— What is expected —
The number of lines holding the string "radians" is all that is wanted; count them in the records below.

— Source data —

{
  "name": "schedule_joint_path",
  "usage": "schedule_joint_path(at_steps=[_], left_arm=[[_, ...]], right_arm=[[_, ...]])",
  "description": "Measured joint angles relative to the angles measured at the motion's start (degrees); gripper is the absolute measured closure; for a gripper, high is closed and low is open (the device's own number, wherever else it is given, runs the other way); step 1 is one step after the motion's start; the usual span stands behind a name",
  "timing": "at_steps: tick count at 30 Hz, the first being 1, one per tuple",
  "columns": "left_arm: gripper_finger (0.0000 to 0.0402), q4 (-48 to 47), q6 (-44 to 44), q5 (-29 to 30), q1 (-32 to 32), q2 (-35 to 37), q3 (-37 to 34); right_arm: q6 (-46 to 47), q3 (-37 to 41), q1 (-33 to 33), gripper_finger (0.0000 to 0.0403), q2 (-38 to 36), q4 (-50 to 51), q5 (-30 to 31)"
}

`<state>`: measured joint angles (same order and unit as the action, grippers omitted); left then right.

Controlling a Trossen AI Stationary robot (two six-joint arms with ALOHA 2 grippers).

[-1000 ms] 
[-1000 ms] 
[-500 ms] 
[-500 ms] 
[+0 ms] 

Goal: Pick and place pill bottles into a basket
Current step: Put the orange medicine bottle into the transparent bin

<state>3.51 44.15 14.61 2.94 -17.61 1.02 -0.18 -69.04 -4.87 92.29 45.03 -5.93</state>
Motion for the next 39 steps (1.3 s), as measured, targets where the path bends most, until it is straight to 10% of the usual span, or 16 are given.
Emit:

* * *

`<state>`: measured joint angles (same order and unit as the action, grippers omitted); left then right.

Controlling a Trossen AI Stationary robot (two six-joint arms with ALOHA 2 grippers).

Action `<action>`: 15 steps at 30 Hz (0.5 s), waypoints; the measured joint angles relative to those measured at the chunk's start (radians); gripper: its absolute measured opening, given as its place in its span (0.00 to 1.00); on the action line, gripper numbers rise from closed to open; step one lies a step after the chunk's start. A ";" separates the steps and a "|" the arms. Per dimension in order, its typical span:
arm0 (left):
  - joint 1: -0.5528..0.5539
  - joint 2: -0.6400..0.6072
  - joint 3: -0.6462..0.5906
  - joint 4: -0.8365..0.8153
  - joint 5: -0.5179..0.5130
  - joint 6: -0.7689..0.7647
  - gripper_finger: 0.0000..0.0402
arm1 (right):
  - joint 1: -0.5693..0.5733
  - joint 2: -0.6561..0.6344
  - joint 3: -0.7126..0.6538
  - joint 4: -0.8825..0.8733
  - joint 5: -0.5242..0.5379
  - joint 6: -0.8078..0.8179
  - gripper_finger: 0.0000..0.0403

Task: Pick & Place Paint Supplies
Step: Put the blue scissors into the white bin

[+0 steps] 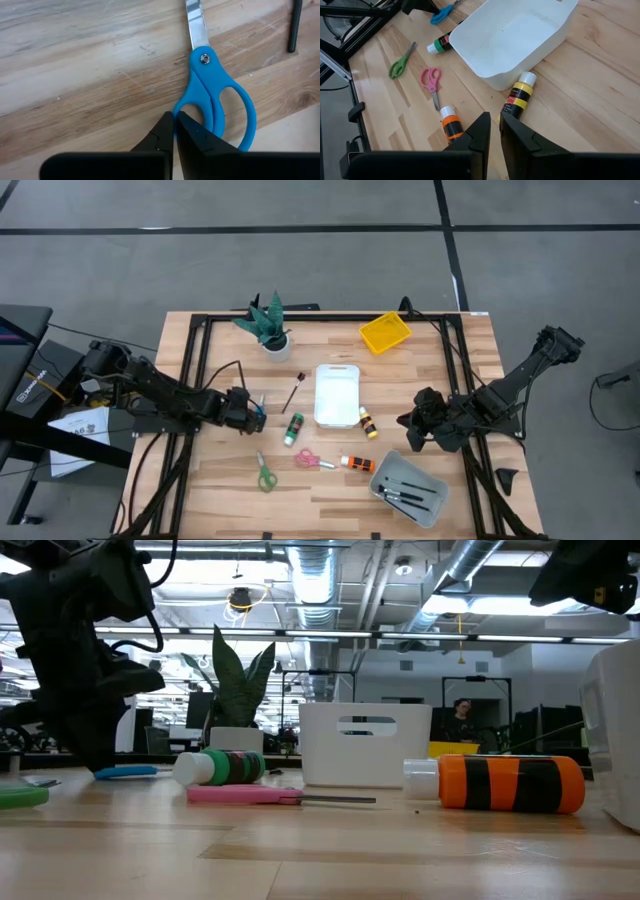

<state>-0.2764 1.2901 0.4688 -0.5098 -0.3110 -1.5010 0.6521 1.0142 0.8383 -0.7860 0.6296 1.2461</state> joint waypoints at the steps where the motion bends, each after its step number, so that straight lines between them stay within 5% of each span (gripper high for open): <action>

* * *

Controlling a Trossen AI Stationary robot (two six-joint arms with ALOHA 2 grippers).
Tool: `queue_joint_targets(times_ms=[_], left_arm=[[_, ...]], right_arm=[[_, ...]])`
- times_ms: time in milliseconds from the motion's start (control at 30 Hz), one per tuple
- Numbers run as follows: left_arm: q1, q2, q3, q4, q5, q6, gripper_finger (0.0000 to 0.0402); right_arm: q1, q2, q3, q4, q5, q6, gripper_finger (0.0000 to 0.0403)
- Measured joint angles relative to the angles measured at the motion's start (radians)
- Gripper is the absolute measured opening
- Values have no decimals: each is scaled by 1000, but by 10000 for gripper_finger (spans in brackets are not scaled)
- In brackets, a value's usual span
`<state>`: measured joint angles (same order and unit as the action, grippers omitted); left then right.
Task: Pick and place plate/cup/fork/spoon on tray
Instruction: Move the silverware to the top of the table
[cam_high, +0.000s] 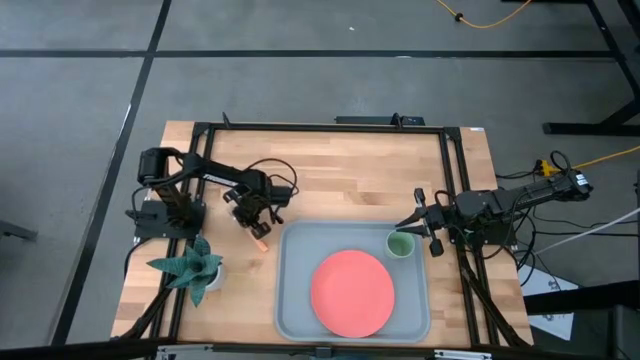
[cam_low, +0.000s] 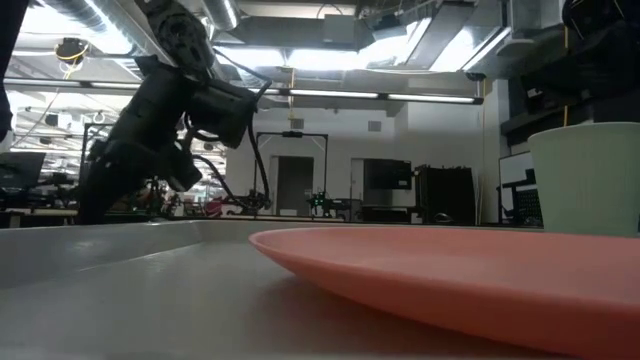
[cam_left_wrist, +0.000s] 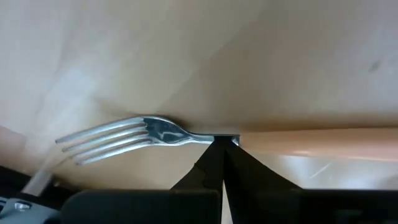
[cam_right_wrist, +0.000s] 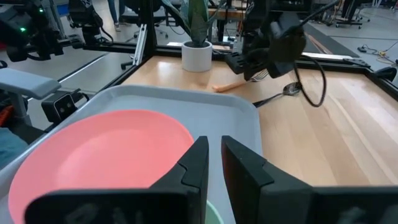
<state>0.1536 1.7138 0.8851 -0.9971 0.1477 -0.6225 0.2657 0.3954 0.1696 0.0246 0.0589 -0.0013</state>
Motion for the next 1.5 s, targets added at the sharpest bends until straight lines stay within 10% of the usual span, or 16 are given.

— Answer box —
2